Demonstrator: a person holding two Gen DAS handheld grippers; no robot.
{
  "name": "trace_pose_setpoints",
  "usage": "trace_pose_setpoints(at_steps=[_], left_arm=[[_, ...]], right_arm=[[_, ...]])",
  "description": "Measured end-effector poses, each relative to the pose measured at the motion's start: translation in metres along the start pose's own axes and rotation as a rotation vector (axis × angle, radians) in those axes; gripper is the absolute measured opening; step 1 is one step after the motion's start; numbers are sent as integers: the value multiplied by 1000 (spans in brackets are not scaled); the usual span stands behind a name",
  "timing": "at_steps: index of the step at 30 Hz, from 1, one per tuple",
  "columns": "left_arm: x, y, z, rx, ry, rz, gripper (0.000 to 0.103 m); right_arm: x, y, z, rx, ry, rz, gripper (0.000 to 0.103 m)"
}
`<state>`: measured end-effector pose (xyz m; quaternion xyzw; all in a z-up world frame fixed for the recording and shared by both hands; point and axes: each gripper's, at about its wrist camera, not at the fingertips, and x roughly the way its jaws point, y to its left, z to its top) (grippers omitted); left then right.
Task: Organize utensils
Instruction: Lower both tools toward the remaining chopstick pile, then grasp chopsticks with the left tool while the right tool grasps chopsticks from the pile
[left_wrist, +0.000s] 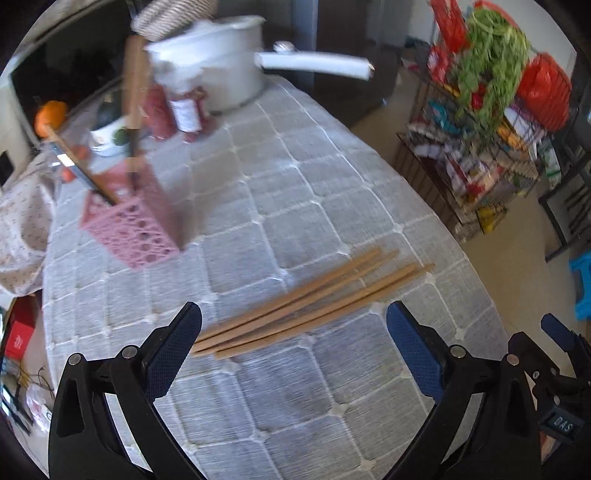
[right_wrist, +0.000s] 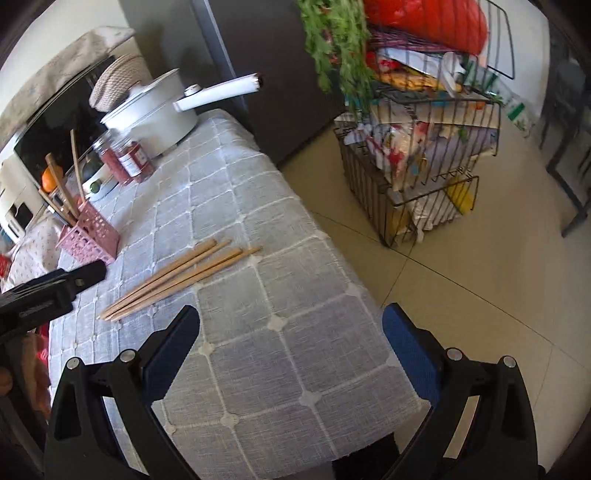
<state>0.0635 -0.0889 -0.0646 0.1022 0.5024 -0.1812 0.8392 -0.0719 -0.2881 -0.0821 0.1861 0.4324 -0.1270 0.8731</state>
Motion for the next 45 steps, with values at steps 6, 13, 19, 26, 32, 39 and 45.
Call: trace_pose_setpoints(at_steps=[6, 13, 19, 26, 32, 39, 45], left_arm=[[34, -35, 30, 129, 122, -46, 96], [74, -39, 61, 169, 280, -59, 95], [96, -38, 66, 205, 352, -70, 84], [111, -32, 62, 224, 369, -57, 74], [118, -22, 66, 206, 376, -71, 70], [126, -17, 69, 216, 376, -78, 64], [124, -26, 68, 260, 385, -109, 44]], right_arm=[[7, 3, 1, -3, 28, 16, 97], [17, 16, -1, -47, 78, 51, 97], [26, 16, 0, -32, 114, 60, 97], [33, 20, -2, -32, 146, 69, 97], [36, 21, -1, -31, 158, 67, 97], [41, 22, -2, -28, 175, 64, 97], [46, 25, -1, -29, 190, 60, 97]])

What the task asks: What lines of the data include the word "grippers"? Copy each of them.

Result below:
Demonstrator: a person holding two Gen DAS handheld grippers; no robot.
`<state>`: measured end-effector pose (xyz m; quaternion xyzw; all in a z-up world frame fixed for the recording and shared by both hands; point and axes: each gripper's, at about its wrist camera, not at the fingertips, and x roughly the way its jaws point, y to its left, z to its top) (grippers omitted); left then right.

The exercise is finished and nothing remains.